Apiosporina morbosa is the causative agent of black knot.  When its ascospores land on actively growing tissue or young twig of a species of Prunus, say a cherry or plum, the fungal strands penetrate into the cambium layer and stimulate the tree into making this tumor-like growth.  Fungal hyphae cover the surface of the gall.

“Let’s do the tree a favor and cut it off, what do you say?”  The little nods in agreement, anxious to get the interesting growth in hand to examine it more closely.  I pull pruners out of my backpack (doesn’t everyone carry an extra set around?) and clip off the branch 10 inches below where the knot appears.  The mycelium travel under the bark and I want to get it all.  “Now, or in the winter is a good time to do this.   In the spring  when the weather turns warm and wet it sends its spores into the air to infect other trees,” I explain while I reach up and make the cut.  I hand the branch with knot over to my curious hiker. She carefully examines its black bumps.

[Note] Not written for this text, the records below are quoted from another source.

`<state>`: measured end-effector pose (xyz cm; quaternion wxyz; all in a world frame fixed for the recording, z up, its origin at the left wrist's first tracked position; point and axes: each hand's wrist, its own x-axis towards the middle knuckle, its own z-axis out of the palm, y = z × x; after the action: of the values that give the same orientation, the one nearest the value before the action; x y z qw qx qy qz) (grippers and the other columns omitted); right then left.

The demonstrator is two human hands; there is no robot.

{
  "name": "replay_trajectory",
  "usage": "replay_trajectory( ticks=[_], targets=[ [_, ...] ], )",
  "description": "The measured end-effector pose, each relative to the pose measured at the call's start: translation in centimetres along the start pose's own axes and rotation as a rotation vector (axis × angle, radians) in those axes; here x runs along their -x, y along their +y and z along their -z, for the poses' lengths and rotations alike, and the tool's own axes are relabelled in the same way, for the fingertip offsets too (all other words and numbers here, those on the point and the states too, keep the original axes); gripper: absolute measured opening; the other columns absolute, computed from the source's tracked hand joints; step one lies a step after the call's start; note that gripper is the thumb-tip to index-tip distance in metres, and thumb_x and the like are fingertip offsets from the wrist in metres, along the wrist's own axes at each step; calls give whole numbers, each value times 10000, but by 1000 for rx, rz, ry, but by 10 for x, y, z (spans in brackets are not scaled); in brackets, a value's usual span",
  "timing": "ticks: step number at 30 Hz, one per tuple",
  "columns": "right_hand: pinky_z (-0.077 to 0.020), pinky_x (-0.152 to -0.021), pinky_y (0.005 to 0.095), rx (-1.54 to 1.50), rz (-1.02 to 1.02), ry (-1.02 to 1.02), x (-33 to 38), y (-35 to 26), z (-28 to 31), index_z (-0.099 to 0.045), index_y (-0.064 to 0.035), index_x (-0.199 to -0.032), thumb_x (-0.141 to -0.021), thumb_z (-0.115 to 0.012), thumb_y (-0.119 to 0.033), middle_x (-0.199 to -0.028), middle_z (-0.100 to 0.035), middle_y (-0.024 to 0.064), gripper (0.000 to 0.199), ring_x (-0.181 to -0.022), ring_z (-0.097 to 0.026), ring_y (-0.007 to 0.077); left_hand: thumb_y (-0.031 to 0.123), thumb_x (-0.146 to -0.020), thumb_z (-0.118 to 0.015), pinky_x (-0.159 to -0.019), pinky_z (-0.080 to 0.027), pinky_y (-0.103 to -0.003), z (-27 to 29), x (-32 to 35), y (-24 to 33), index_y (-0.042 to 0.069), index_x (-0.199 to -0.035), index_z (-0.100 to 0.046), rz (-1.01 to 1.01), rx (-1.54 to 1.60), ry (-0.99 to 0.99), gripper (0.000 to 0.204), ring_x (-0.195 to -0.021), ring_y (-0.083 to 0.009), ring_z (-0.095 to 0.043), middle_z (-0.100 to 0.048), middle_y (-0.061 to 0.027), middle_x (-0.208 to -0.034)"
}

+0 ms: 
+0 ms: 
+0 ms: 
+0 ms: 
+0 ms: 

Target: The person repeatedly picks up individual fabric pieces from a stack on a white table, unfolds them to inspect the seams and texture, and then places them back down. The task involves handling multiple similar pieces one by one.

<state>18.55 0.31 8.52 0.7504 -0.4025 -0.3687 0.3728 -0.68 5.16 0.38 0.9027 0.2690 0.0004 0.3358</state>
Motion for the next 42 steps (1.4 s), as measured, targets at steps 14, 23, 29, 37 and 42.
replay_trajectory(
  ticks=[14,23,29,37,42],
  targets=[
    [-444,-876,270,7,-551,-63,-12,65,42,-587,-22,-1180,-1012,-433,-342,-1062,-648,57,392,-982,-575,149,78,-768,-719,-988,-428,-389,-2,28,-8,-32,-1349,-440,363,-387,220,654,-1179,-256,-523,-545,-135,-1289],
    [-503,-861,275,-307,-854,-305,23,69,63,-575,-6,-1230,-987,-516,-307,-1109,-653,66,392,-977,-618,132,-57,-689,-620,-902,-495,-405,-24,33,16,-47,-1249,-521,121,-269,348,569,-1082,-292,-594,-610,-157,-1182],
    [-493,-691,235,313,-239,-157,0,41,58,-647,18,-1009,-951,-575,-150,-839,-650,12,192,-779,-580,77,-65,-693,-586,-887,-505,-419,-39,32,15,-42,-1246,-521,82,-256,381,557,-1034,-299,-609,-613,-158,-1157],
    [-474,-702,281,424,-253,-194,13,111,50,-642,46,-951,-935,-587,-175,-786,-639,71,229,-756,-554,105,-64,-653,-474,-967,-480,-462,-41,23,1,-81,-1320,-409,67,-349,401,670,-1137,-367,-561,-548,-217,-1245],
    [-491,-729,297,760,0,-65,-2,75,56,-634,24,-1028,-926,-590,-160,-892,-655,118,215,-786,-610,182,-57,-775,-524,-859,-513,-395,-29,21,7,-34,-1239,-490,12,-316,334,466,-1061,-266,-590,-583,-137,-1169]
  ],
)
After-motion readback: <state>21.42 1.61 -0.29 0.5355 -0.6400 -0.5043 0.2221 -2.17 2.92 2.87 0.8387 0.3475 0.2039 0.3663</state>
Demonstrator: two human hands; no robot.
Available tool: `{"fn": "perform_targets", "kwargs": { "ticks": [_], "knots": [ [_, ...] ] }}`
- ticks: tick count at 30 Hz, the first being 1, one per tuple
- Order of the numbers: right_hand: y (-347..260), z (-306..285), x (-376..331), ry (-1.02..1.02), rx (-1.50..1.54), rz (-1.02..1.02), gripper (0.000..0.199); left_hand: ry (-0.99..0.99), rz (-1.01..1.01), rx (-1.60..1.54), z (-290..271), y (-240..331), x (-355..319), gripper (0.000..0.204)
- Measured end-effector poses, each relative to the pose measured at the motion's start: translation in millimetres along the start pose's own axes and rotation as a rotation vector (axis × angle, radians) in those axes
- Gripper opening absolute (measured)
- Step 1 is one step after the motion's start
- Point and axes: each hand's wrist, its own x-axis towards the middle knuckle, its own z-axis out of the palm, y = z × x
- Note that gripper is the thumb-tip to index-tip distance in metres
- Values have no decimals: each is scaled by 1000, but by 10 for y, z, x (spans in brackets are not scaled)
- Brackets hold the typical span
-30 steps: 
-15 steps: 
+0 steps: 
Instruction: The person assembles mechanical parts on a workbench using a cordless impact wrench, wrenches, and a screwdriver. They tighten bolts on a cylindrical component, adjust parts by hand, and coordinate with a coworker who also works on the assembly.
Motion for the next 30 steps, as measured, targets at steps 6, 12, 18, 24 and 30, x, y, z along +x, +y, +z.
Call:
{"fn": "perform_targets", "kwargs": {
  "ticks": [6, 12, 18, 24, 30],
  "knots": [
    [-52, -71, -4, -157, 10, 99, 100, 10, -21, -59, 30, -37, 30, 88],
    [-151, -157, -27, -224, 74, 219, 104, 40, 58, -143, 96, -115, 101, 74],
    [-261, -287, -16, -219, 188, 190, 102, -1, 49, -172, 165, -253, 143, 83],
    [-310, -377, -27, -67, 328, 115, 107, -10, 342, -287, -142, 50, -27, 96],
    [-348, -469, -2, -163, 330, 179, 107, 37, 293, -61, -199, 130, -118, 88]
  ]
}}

“It just crumbles,” she reports, as it breaks in her hand.  “I don’t see any bugs.”  I love that she is disappointed to not see bugs.

“No, it’s a fungus – like a mushroom,” I explain.  “But bugs may come bore into old dried up portions.”  Before she gets too carried away in breaking it apart, I pull out a plastic bag.  “Let’s put all its pieces in here and cart it away just to make sure it doesn’t infect other cherry trees.”  The fungus shouldn’t have viable ascospores at this time of year, but I want to be careful with it.  I’ll take it home and burn it in my wood stove.

Our walk nearly over,

 

Winter is a good time to be on the lookout for galls of all sorts.  You can find them on leaves, stems, buds, and roots of woody and herbaceous plants, agricultural and wild plants.  Hopefully your curiosity will overtake your revulsion and take a peek inside to discover the inhabitant.